I woke up at 2:00 AM one night with the title of this story in my head. I’m usually terrible at titles. I got out of bed, spent the next forty minutes writing the first draft of the story, and went back to sleep. I revised it in the morning, and on later occasions, chiseling it down, but I have never written a story so quickly.
One of Freud’s theories about dreams is that one “leg” of a dream is situated in some event that occurred that day, even if the event is obscured (another of Freud’s theories, condensation, proposes that dreams blend together more than one circumstance). All I retain of whatever the thing is that woke me in the middle of the night is the story’s title. Nonetheless, I do see three “legs” to this flash fiction piece.
1) My family plays Clue a lot. We play Clue more, in fact, than our kids want to play Clue. They have to be dragged. Clue sheets have to be forcibly inserted, sometimes, into their hands.

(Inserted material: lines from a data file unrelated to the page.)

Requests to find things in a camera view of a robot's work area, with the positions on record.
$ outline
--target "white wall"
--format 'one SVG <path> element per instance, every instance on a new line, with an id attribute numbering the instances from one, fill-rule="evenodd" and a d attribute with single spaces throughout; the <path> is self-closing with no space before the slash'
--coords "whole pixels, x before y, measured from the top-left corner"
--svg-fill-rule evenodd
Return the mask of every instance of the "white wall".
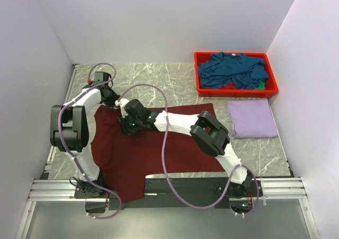
<path id="1" fill-rule="evenodd" d="M 0 0 L 0 238 L 13 238 L 72 65 L 37 0 Z"/>
<path id="2" fill-rule="evenodd" d="M 266 52 L 293 0 L 38 0 L 72 63 Z"/>
<path id="3" fill-rule="evenodd" d="M 338 238 L 339 0 L 295 0 L 268 55 L 272 103 L 287 157 L 301 175 L 322 238 Z"/>

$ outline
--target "crumpled blue fabric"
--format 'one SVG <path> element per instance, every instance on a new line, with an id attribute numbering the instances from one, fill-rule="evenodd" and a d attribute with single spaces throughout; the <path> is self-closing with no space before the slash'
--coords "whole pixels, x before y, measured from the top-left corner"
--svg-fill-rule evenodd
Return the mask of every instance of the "crumpled blue fabric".
<path id="1" fill-rule="evenodd" d="M 238 89 L 253 90 L 260 81 L 269 79 L 265 71 L 265 60 L 245 54 L 211 55 L 211 60 L 198 66 L 202 88 L 220 89 L 231 81 Z"/>

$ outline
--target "red cloth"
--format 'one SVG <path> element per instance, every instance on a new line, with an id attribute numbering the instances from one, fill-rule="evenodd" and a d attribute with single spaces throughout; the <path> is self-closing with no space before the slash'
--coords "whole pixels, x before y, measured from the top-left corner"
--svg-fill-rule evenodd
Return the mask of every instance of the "red cloth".
<path id="1" fill-rule="evenodd" d="M 212 104 L 168 108 L 171 113 L 214 114 Z M 92 141 L 94 162 L 103 172 L 105 183 L 117 190 L 123 202 L 144 197 L 145 176 L 164 173 L 161 147 L 164 132 L 139 130 L 132 136 L 121 132 L 120 110 L 100 106 L 95 113 L 96 133 Z M 168 172 L 222 172 L 214 158 L 203 153 L 191 136 L 169 132 L 165 161 Z"/>
<path id="2" fill-rule="evenodd" d="M 233 82 L 230 82 L 228 85 L 224 85 L 222 90 L 237 90 L 238 88 L 233 85 Z"/>

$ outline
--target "marble table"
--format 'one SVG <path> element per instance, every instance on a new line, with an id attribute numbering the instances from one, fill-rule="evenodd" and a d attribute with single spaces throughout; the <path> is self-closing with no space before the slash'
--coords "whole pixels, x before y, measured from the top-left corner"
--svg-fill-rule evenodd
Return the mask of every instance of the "marble table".
<path id="1" fill-rule="evenodd" d="M 114 79 L 113 89 L 123 93 L 128 87 L 139 83 L 148 83 L 160 87 L 166 94 L 168 106 L 212 103 L 218 120 L 230 131 L 231 144 L 235 153 L 241 158 L 257 176 L 290 176 L 289 164 L 284 153 L 280 138 L 246 138 L 235 139 L 231 136 L 232 121 L 228 115 L 227 100 L 232 98 L 201 98 L 195 89 L 195 69 L 192 63 L 134 63 L 114 64 L 117 76 Z M 78 95 L 87 83 L 88 71 L 92 65 L 77 65 L 75 77 L 71 82 L 68 99 Z M 99 66 L 96 69 L 113 74 L 109 66 Z M 161 94 L 151 87 L 140 86 L 132 89 L 124 97 L 126 99 L 139 99 L 148 108 L 163 107 Z M 92 109 L 87 117 L 90 129 L 90 142 L 95 135 L 94 113 L 99 107 Z M 226 173 L 178 173 L 175 177 L 212 177 L 226 175 Z M 76 169 L 70 159 L 59 150 L 54 150 L 53 163 L 48 179 L 69 179 L 77 176 Z"/>

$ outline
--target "folded purple towel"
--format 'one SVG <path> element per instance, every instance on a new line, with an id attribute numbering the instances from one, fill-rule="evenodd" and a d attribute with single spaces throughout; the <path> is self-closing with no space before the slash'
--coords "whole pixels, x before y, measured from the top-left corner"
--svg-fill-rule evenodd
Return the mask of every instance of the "folded purple towel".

2) I know this will make me sound like a cranky Luddite, but I find people’s fixations with their cell phones deeply annoying. I am most annoyed by parents and their cells. I hate being at a place where one is theoretically supposed to be watching one’s child play or perform (swimming lessons, the playground), and every adult in the vicinity is instead absorbed in their phones. It’s not the diversion of attention that bothers me; I don’t mind when parents are reading books. But something about the the ubiquity of the swiping and the texting depresses me.
3) My partner loves his cell phone. Our seven-year-old, who is both funny and intuitive, says, “Dad wants to marry his phone.”
So those are the three “legs” that hold up the wobbly stool of this story. That story-behind-the-story is longer than the story itself.